In Canada this title might have read “the last oppressed majority” since 53 per cent of Canadians are in favor of decriminalizing simple possession of cannabis. Prime Minister Jean Chretien while still in office a few years ago promised to completely remove criminal penalties against possession of personal amounts of marijuana and hashish.  “But don’t light up yet,” he laughed in a moment of caution and perhaps psychic awareness. Even a psychic would have had difficulty predicting that only a few years later Jean Chretien’s successor, Prime Minister Stephen Harper, would be building a vast number of new jails to house pot criminals at the same time as changing Canada’s marijuana laws to require mandatory minimum sentences for cultivating as few as 6 marijuana plants. This is the same Canada whose famous LeDain Commission inquiry into the non-medical use of drugs in 1972 decided that marijuana is much less dangerous than wine or cigarettes and recommended its legalization.

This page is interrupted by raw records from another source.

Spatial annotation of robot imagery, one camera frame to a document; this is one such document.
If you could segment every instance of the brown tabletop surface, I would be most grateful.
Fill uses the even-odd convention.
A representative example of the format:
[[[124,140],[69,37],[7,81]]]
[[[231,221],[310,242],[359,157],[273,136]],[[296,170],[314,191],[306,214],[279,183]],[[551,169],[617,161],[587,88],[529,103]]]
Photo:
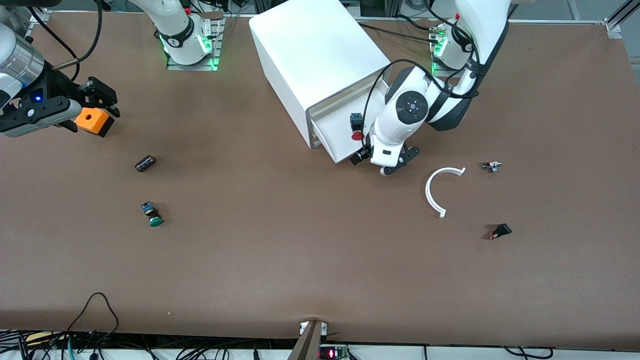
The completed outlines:
[[[81,54],[95,14],[51,28]],[[123,332],[294,338],[320,318],[344,341],[640,349],[640,92],[603,26],[512,25],[461,126],[424,126],[392,177],[307,148],[247,18],[217,72],[165,70],[152,34],[145,15],[105,14],[82,63],[79,81],[118,93],[106,138],[0,139],[0,328],[66,329],[103,291]],[[428,62],[423,42],[370,34]],[[138,173],[147,154],[159,163]],[[444,219],[424,196],[442,167],[467,168],[434,180]],[[112,326],[96,299],[74,328]]]

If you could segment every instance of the battery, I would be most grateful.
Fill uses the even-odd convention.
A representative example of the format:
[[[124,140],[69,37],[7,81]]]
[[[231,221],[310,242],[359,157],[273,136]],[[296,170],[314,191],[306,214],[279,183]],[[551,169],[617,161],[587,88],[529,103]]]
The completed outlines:
[[[156,158],[151,155],[147,155],[144,159],[138,161],[138,163],[136,164],[136,170],[139,172],[144,172],[155,163],[157,163]]]

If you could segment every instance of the white curved handle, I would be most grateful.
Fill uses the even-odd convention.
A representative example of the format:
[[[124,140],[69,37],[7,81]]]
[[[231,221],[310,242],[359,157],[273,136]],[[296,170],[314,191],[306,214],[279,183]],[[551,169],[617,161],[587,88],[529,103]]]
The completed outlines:
[[[444,215],[447,213],[447,210],[441,207],[440,205],[438,205],[435,202],[435,200],[433,200],[433,196],[431,196],[431,180],[433,180],[433,178],[436,175],[442,172],[448,172],[450,174],[456,174],[457,176],[460,176],[465,172],[466,169],[467,168],[457,169],[454,167],[444,167],[434,171],[433,174],[429,176],[429,180],[427,180],[427,185],[424,187],[424,193],[427,195],[427,201],[429,202],[429,205],[431,205],[431,207],[434,208],[435,211],[440,213],[440,218],[444,217]]]

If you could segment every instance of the white box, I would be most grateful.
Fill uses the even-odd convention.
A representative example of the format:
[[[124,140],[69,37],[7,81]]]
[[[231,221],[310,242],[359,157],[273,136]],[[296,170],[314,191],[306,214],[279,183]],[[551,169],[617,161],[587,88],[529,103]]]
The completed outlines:
[[[264,75],[310,148],[337,163],[361,148],[349,116],[361,113],[389,59],[339,0],[288,0],[249,20]],[[369,101],[365,130],[382,112],[388,74]]]

    Our former Prime Minister wants pot decriminalized. Our LeDain Commission wants marijuana and hashish decriminalized. Canadians want pot decriminalized. And yet Prime Minister Stephen Harper is using his new found power in parliament to put pot growers in jail. Pot growers and users are a soft target for right wing reformers like Harper. They are not violent. They are often uneducated and largely unorganized. They are poorly supported by the mainstream and they have been targeted, victimized and marginalized by our political system. Only under the cloak of medical marijuana use has there been any advancement of the marijuana movement and even that is under attack by this current Harper government. The advancement of the gay, lesbian and transgender group has been a positive example of what can be done for the marijuana movement-if there was a marijuana movement. The problem is that most tokers are closet tokers. Judges, teachers, law enforcement personnel and business leaders are loath to admit their crime of cannabis smoking in public. Even when they do they make jokes about not having inhaled it when they tried it. The entire matter is one of victimless crimes and yet under the guise of protecting the nation from dangerous criminals Stephen Harper’s government is attacking the least violent and least dangerous of its citizens.  Crime in Canada is down and yet Stephen Harper is building more jails and advocating mandatory jail sentences for pot growers. We are not talking about large criminal grow operations here. Anyone convicted of growing as few as three mature pot plants and three young cannabis starts (for the next cycle of cannabis growing) will be sent to jail for 6 months minimum. Judges have no power to decide who should go to jail and who should stay free under Harper’s proposed law changes. Anyone growing six or more marijuana plants faces 6 months in jail. That means anyone. Without exception. It is time for marijuana supporters to stand up and unite in opposition to the brutality of Harper’s new laws and his unnecessary new jails. If it was anyone else but pot users there would be an outcry at the unfairness of this new legislation. Pick on the gays, Jews, Muslims, Irish or Italians and look out. But pick on the humble pot smoker and no one defends their right to exist or their right to be what they want to be.  Let us remember this anecdote from Second World War era Germany.

First they came for the homosexuals and no one spoke out. Then they came for the Jews and no one spoke out. When they finally came for me there was no one left to speak out. If you do not speak against Harper’s repressive regime it may be your turn next.